Las Vegas Sands Corp chairman Sheldon Adelson says the group is to double the amount it previously announced it would invest in some of its Cotai infrastructure in the next few years. The news came in prepared comments issued with the group’s third-quarter earnings on Wednesday. Group-wide quarterly profit was almost flat, at US$571 million, compared to US$569 million in the prior-year quarter. Nonetheless, the firm confirmed it would pay a quarterly dividend of US$0.75 per common share on December 27, to shareholders of record on December 18.
The group also confirmed on Wednesday that the board had authorised a US$0.08 increase in the company’s recurring common stock dividend for the 2019 calendar year, which it said was its seventh consecutive annual increase, raising the annual dividend to US$3.08, or US$0.77 per share per quarter. Net revenues at the group’s Marina Bay Sands resort in Singapore, and at the Las Vegas operating properties fell year-on-year in the three months to September. In Singapore, such revenues were US$766 million, compared to US$789 million in the prior-year period, while in Las Vegas, they were US$379 million, compared to US$387 million a year earlier.

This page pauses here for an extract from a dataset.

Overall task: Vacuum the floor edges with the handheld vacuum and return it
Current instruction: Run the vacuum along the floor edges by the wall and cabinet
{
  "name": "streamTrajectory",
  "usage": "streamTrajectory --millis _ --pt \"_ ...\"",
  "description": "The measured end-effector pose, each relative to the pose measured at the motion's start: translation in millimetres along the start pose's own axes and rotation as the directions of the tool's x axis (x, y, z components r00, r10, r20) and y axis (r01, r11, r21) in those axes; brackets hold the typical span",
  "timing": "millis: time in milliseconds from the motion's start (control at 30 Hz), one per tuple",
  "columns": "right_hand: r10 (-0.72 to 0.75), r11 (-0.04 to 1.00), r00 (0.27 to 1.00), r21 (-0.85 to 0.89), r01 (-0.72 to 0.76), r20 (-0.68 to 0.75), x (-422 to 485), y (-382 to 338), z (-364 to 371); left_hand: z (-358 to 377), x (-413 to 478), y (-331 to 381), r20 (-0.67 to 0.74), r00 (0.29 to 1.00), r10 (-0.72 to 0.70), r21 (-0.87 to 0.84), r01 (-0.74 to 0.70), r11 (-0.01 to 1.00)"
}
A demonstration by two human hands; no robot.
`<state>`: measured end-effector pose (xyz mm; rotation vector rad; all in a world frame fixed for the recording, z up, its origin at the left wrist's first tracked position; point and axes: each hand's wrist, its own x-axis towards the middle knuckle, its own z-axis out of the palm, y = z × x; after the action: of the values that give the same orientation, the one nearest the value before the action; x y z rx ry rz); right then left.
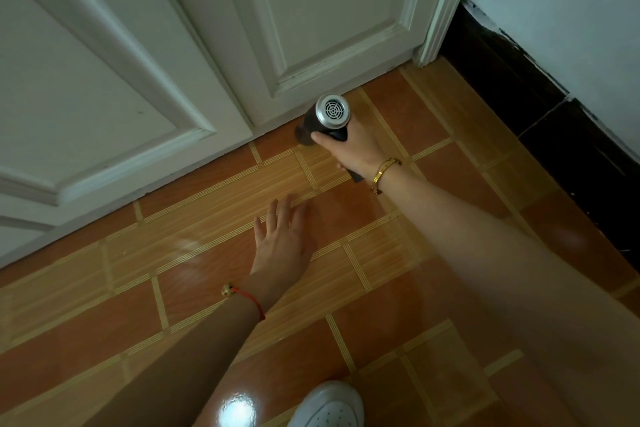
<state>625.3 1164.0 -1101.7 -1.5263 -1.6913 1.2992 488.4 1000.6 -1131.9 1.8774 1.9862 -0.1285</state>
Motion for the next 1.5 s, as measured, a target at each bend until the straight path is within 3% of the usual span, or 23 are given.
streamTrajectory --millis 167,267,433,667,900,1100,1367,1500 --pt "-0.048 0.995 0.998 -0.087 0.051 0.038 -8 -3 8 -1 -2 -2 -0.003 1.000 -0.007 -0.013 0.007 1.000" --pt "-0.013 0.996 0.998 -0.090 0.007 -0.059 -16 0 -5 -2 -2 1 -0.002 1.000 0.004 -0.017 -0.004 1.000" --pt "-0.042 0.970 0.973 -0.244 -0.015 -0.226 -40 16 -41 -3 -2 12 -0.009 0.999 0.037 -0.044 -0.037 0.998" --pt "0.080 0.958 0.994 -0.271 -0.096 -0.071 -84 25 -69 2 0 33 0.001 0.994 0.110 -0.012 -0.110 0.994" --pt "0.090 0.940 0.962 -0.298 -0.168 -0.258 -116 45 -105 6 2 54 0.032 0.984 0.177 0.000 -0.177 0.984" --pt "0.207 0.904 0.977 -0.371 -0.213 -0.057 -134 49 -115 12 3 68 0.042 0.977 0.211 0.018 -0.212 0.977" --pt "0.101 0.895 0.948 -0.389 -0.218 -0.300 -142 60 -118 15 3 74 0.046 0.969 0.241 0.030 -0.243 0.970" --pt "0.159 0.891 0.966 -0.391 -0.228 -0.203 -149 62 -120 16 3 81 0.039 0.966 0.255 0.012 -0.256 0.967"
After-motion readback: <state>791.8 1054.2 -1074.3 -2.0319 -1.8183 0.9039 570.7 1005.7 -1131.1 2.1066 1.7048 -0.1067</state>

But in Macau, such quarterly net revenues rose 13.1 percent year-on-year, to just over US$2.15 billion, compared to just over US$1.90 billion a year earlier. Mr Adelson stated in the prepared remarks regarding the Macau market: “We remain supremely confident in the future opportunity in Macau, and have therefore elected to meaningfully increase the scale of our investments in the Four Seasons Tower Suites Macao, St. Regis Tower Suites Macao and The Londoner Macao, which will now total US$2.2 billion in investment through 2021.”
The current Macau gaming rights of the group’s local unit Sands China Ltd are due to expire in 2022. In October last year, Las Vegas Sands had said it would spend US$1.1 billion over the following three years on its Macau infrastructure, with the bulk of that figure – approximately US$700 million – to be used for rebranding the Sands Cotai Central property into The Londoner Macao.